§ **Exercise objective**:
The answer must consist of the entire listing, repeated exactly.

** Opening Exercise data block **

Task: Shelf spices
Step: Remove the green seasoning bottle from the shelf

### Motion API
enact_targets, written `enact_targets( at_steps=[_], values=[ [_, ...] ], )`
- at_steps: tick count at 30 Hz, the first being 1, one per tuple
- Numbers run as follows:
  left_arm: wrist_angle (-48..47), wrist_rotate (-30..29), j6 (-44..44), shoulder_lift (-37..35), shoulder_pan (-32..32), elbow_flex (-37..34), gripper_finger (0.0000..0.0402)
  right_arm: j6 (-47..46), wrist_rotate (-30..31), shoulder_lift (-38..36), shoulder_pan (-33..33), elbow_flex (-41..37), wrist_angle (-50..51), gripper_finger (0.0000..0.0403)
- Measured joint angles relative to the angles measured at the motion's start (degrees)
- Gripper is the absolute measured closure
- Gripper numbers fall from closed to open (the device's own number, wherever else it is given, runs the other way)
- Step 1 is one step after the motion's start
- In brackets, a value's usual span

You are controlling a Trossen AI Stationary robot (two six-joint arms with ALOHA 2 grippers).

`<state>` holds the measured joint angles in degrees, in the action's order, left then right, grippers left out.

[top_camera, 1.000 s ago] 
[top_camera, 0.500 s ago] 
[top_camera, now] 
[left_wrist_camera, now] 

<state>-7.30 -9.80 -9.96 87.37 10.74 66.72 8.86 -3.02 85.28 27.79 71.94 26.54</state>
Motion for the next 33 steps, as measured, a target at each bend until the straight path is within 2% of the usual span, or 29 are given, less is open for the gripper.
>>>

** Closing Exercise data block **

§ **Task response**:
Task: Shelf spices
Step: Remove the green seasoning bottle from the shelf

### Motion API
enact_targets, written `enact_targets( at_steps=[_], values=[ [_, ...] ], )`
- at_steps: tick count at 30 Hz, the first being 1, one per tuple
- Numbers run as follows:
  left_arm: wrist_angle (-48..47), wrist_rotate (-30..29), j6 (-44..44), shoulder_lift (-37..35), shoulder_pan (-32..32), elbow_flex (-37..34), gripper_finger (0.0000..0.0402)
  right_arm: j6 (-47..46), wrist_rotate (-30..31), shoulder_lift (-38..36), shoulder_pan (-33..33), elbow_flex (-41..37), wrist_angle (-50..51), gripper_finger (0.0000..0.0403)
- Measured joint angles relative to the angles measured at the motion's start (degrees)
- Gripper is the absolute measured closure
- Gripper numbers fall from closed to open (the device's own number, wherever else it is given, runs the other way)
- Step 1 is one step after the motion's start
- In brackets, a value's usual span

You are controlling a Trossen AI Stationary robot (two six-joint arms with ALOHA 2 grippers).

`<state>` holds the measured joint angles in degrees, in the action's order, left then right, grippers left out.

[top_camera, 1.000 s ago] 
[top_camera, 0.500 s ago] 
[top_camera, now] 
[left_wrist_camera, now] 

<state>-7.30 -9.80 -9.96 87.37 10.74 66.72 8.86 -3.02 85.28 27.79 71.94 26.54</state>
Motion for the next 33 steps, as measured, a target at each bend until the straight path is within 2% of the usual span, or 29 are given, less is open for the gripper.
>>>

Nothing more remains to be added to the answer.